WHAT YOU SHOULD DO:
Go to the line containing "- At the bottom" in the records below and print it and every following line exactly, on through the line containing "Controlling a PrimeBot", then stop.

TASK MATERIAL:
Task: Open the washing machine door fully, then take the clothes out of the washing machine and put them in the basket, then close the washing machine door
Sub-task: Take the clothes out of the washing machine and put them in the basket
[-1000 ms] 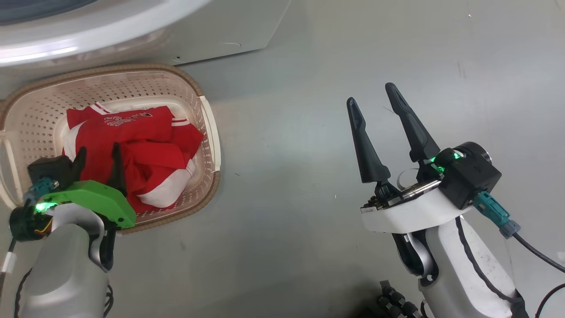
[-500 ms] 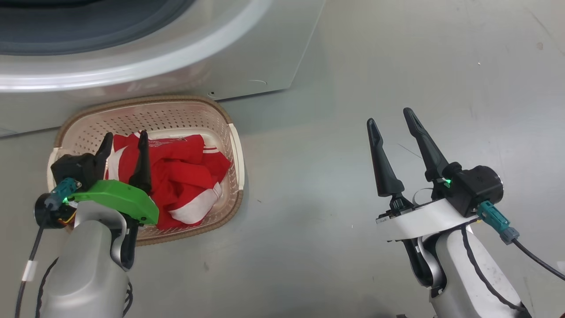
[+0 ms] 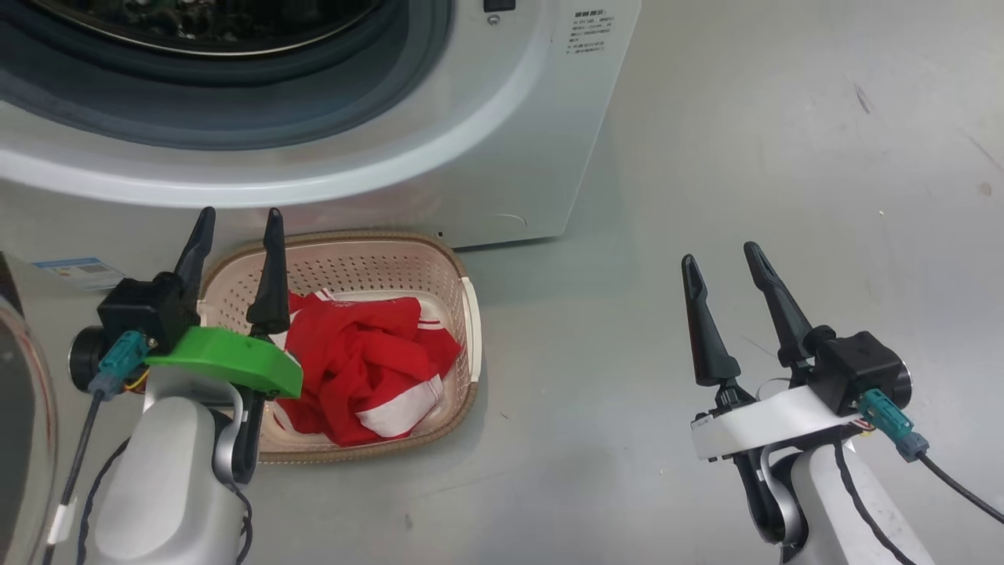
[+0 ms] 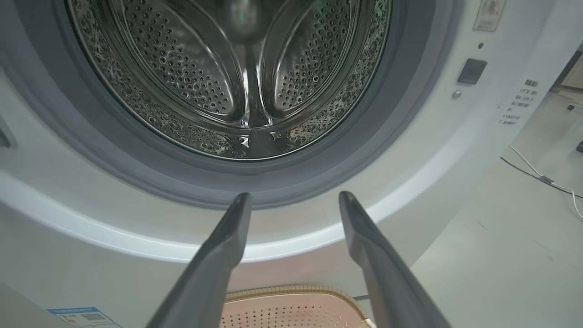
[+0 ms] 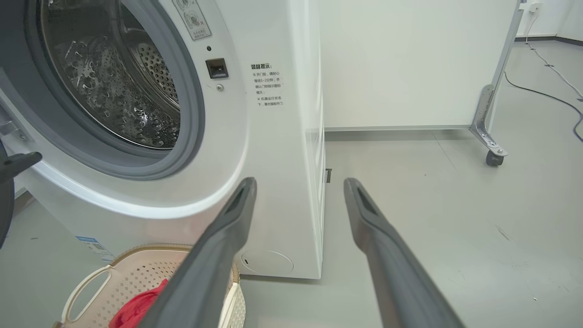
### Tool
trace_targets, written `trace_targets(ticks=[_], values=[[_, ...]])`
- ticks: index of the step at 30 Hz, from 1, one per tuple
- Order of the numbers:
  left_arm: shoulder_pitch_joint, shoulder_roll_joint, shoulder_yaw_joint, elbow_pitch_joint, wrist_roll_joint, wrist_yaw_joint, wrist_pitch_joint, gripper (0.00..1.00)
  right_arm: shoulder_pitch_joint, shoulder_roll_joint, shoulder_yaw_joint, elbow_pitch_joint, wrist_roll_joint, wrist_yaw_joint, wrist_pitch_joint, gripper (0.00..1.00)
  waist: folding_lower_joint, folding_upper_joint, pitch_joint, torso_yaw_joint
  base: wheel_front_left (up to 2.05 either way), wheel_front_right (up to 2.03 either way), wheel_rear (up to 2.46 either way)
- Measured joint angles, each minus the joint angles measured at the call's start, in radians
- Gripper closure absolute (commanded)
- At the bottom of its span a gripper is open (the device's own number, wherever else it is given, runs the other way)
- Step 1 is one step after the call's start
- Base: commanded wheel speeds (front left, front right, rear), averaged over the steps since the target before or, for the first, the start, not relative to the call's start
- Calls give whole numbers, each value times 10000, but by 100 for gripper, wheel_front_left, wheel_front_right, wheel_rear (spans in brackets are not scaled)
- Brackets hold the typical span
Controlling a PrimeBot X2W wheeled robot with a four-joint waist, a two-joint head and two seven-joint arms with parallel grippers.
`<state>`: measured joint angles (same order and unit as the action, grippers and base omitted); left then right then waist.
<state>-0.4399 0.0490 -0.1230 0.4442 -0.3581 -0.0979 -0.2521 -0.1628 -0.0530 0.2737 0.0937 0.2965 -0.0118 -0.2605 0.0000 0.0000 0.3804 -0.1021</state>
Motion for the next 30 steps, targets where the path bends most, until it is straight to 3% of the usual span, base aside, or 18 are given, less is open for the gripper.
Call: trace_targets(ticks=[21, 30], values=[[3109, -2, -341, -1804, 414, 144, 0, 0, 1614, 8, 56, 391, -82, 6, 0, 0, 0, 0, -2554, 664, 0, 0, 0], [4534, 2, -474, -2403, 414, 447, 44, 0, 2329, 40, 130, 418, -92, 0, 0, 0, -1, 0, -3407, 760, 0, 0, 0]])
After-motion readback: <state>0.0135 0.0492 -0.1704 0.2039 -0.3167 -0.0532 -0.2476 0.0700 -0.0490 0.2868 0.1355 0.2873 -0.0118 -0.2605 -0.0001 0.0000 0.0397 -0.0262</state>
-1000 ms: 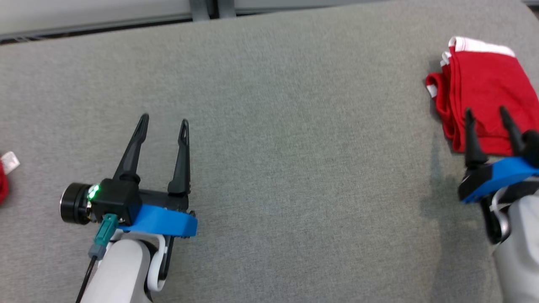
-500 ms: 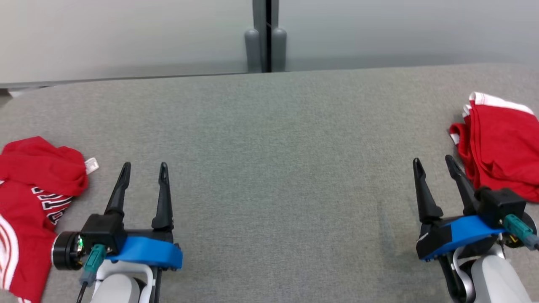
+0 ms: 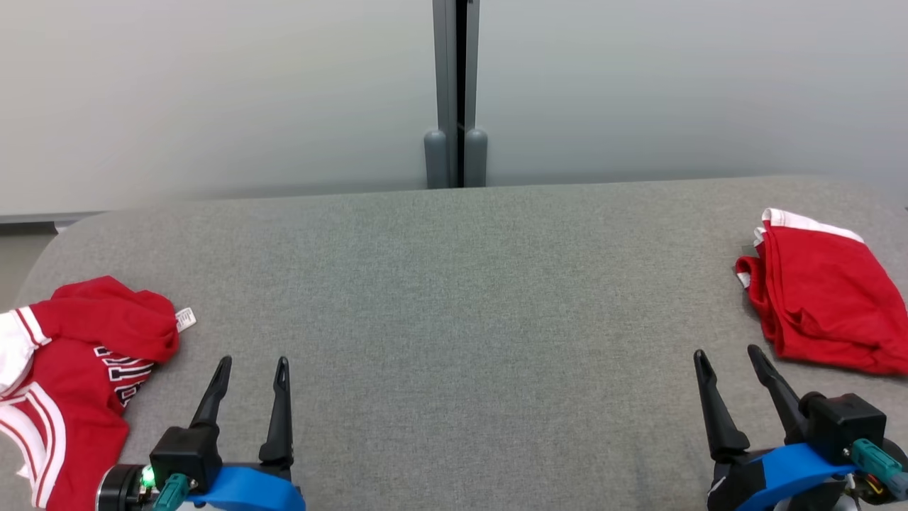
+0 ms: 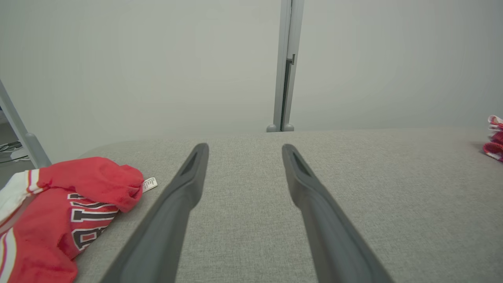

EXPECTED ANSWER:
- At the bottom of its span a gripper is open (the device's own number, wherever else it is given, runs the other way)
- Step 1 is one step after the call's start
- Base: commanded wheel speeds (front left, front right, rear), averaged over the steps since the target before or, for the first, the start, not relative to the call's start
- Calls give whole numbers, each value times 10000, but by 100 for gripper, wheel_front_left, wheel_front_right, wheel_rear (spans in brackets are not scaled)
- Brackets hold the typical span
Controlling a PrimeBot X2W wheeled robot with a four-joint waist, a two-joint head and two seven-joint arms with parallel grippers.

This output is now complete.